Forge: they're finally gone!
Beast walks in his fur is completely shaved off revealing that Beast is actually a really skinny guy with a lot of hair. Forge stares at him.
Beast: What? My fur isn't pink anymore.
Meanwhile upstairs.
Storm is on the phone.
Storm: Did you call your Mom? Are you wearing clean pants?
Spyke: yes and yes. Hey how come there's a phone down the sewer anyway?
The fanfic that will never happen will be back after these messages.
Cheesy safety guy: do you like to explore airless planets? Do you like to breath? Do you like to both at once? Then check your EVA gear regularly and make sure you always have a full tank of oxygen and always check the seals before teleportation. Safety, it's like a breath of fresh air.
Moria Mactaggert: You know that researchers are always discovering, or inventing, new mental disorders and they are always finding new ways to treat them. However before your disorders can be treated you have to know the symptoms. Do you have a tendency to split up with your companions at the first sign of danger? Do you have the feeling that alien beings of the opposite gender find you attractive? Have you installed a self-destruct lever in your home or laboratory? Do you refer to your friends and associates as henchmen? Do you move in slow motion when battling an enemy? Do you have an urge to make clever remarks while battling your enemies? Do you tend to tell your enemies all your plans? Do you suffer from the delusion that you have enemies?Then you might have Obstinate Mutant Obligatory Synaptic Incorrigibility Syndrome. This serious but treatable mental disorder is common among mutants.

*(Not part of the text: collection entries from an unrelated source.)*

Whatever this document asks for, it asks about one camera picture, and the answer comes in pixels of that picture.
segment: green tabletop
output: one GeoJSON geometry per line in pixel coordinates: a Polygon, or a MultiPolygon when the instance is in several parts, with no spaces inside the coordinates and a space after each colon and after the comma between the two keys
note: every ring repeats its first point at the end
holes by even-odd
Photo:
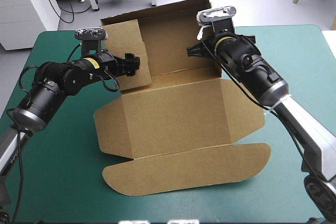
{"type": "MultiPolygon", "coordinates": [[[[316,26],[238,27],[237,33],[254,34],[266,60],[288,81],[290,93],[332,132],[336,132],[336,61],[316,26]]],[[[73,31],[42,33],[27,65],[63,62],[78,44],[73,31]]],[[[79,58],[79,51],[74,58],[79,58]]],[[[33,73],[24,77],[29,85],[33,73]]],[[[24,93],[15,88],[8,108],[24,93]]],[[[132,197],[117,193],[102,178],[104,167],[125,161],[99,150],[94,111],[119,97],[95,83],[69,97],[48,127],[35,134],[24,152],[25,184],[18,221],[114,222],[123,219],[168,221],[197,218],[226,222],[304,222],[321,214],[303,187],[306,174],[285,129],[272,116],[265,126],[239,141],[267,142],[271,158],[255,177],[240,183],[207,186],[132,197]]],[[[6,114],[0,132],[10,124],[6,114]]],[[[7,180],[13,212],[18,193],[16,164],[7,180]]]]}

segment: cardboard box
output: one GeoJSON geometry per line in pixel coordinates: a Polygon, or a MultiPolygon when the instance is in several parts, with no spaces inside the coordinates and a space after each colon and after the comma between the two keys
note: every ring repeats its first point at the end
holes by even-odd
{"type": "Polygon", "coordinates": [[[110,52],[141,57],[140,71],[122,79],[121,98],[94,117],[100,149],[133,159],[103,170],[122,194],[238,182],[269,159],[265,143],[233,145],[263,126],[262,110],[212,60],[187,56],[197,43],[195,16],[210,7],[188,0],[102,20],[110,52]]]}

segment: cable
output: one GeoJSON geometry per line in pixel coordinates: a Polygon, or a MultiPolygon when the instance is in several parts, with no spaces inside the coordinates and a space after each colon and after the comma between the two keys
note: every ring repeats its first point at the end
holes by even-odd
{"type": "Polygon", "coordinates": [[[60,9],[63,10],[64,12],[66,12],[66,13],[74,13],[74,14],[85,13],[85,12],[87,12],[90,8],[91,8],[91,5],[90,5],[87,9],[82,10],[82,11],[80,11],[80,12],[70,12],[70,11],[65,10],[65,9],[63,9],[63,8],[60,7],[60,9]]]}
{"type": "Polygon", "coordinates": [[[90,5],[88,8],[86,8],[85,10],[81,10],[81,11],[79,11],[79,12],[74,12],[73,8],[71,8],[72,11],[65,10],[65,9],[63,9],[63,8],[60,7],[60,6],[59,6],[59,8],[60,8],[61,10],[63,10],[64,12],[66,12],[66,13],[80,14],[80,13],[85,13],[85,12],[87,12],[87,11],[91,8],[91,5],[90,5]]]}
{"type": "Polygon", "coordinates": [[[69,22],[69,21],[66,21],[66,20],[62,19],[61,16],[58,15],[58,13],[57,13],[57,11],[55,10],[55,8],[54,8],[53,4],[51,3],[51,1],[50,1],[50,0],[48,0],[48,1],[49,1],[49,4],[51,5],[52,9],[54,10],[54,12],[55,12],[56,15],[59,17],[60,20],[62,20],[63,22],[65,22],[65,23],[67,23],[67,24],[71,24],[71,23],[74,22],[74,20],[75,20],[75,15],[74,15],[74,13],[72,14],[72,20],[71,20],[70,22],[69,22]]]}
{"type": "Polygon", "coordinates": [[[36,65],[30,65],[30,66],[25,67],[25,68],[22,70],[22,72],[21,72],[21,74],[20,74],[20,76],[19,76],[19,81],[18,81],[20,89],[21,89],[22,91],[24,91],[24,92],[27,93],[27,95],[28,95],[28,100],[29,100],[29,101],[30,101],[30,99],[31,99],[32,96],[31,96],[30,92],[29,92],[28,90],[26,90],[26,89],[23,87],[21,80],[22,80],[22,77],[25,75],[25,73],[26,73],[28,70],[33,69],[33,68],[38,68],[38,66],[36,66],[36,65]]]}
{"type": "Polygon", "coordinates": [[[78,44],[77,46],[75,46],[75,48],[71,51],[71,53],[69,54],[69,57],[67,59],[67,62],[70,61],[72,55],[75,53],[76,49],[80,47],[80,44],[78,44]]]}
{"type": "MultiPolygon", "coordinates": [[[[19,127],[18,123],[14,119],[14,117],[10,114],[10,112],[14,111],[14,109],[7,109],[6,114],[8,117],[19,127]]],[[[21,152],[21,142],[20,142],[20,130],[17,129],[17,152],[18,152],[18,159],[19,159],[19,169],[20,169],[20,186],[19,186],[19,193],[17,196],[17,202],[12,218],[12,224],[15,224],[15,220],[21,205],[22,199],[22,191],[23,191],[23,183],[24,183],[24,172],[23,172],[23,162],[22,162],[22,152],[21,152]]]]}

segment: white cabinet
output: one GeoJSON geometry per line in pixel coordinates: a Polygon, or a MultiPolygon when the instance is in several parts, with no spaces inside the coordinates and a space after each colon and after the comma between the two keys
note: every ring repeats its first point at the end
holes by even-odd
{"type": "MultiPolygon", "coordinates": [[[[56,0],[50,0],[58,15],[56,0]]],[[[6,50],[33,47],[43,31],[57,30],[59,17],[48,0],[0,0],[0,43],[6,50]]]]}

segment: white desk
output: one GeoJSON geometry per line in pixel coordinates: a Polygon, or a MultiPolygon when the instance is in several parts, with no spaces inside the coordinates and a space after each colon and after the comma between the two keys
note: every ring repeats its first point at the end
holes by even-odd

Only you can make the decision to get help. If you recognize the symptoms of OMOSIS in yourself, a friend, a co-worker, a henchman, or a family member, contact your doctor immediately. This information has been brought to you by the Muir Island research centre.
We now return to the fanfic that will never happen.
Downtown Bayville.
All the staff from the local McDonalds are running out of the building screaming.
Magneto: Hear me humans! A war is coming! Now give me four happy meals and a bucket of chicken lumps!
Pyro: (evil laughter while burning random things)
Sabertooth: oh a colouring contest, I love colouring.
Magneto: without coke for those two.
Over at the institute.
Wolverine: Jean I have no real idea what you actually did in class today, but since I've wanted to say this for ages I'm going to. Jean you have detention on Friday afternoon.
Jean: but, I didn't do anything.
Wolverine: Frankly my dear, I don't give a damn. Why did I just say that? (Wolverine turns to leave the room, only to find that his shoelaces are tied together.) oh crap, my trousers have split.
Elsewhere.
Professor X: (talking on phone) WHAT DO MEAN WE HAVE TO PAY FOR PROPETY DAMAGE TO THE ZOO! ONE OF MY STUDENTS BROKE IN AND STOLE WHAT! A WHALE? WHAT ARE YOU SMOKING!
Somewhere else.
Kitty: I think not. I, like, took out the trash, like the other day. It is so not my turn.
Jean: well whose turn is it then?
Scott: um, Jean it's yours.
Well that's it people.
If you have enjoyed this fanfic please tell your friends.
Tell them to read and review.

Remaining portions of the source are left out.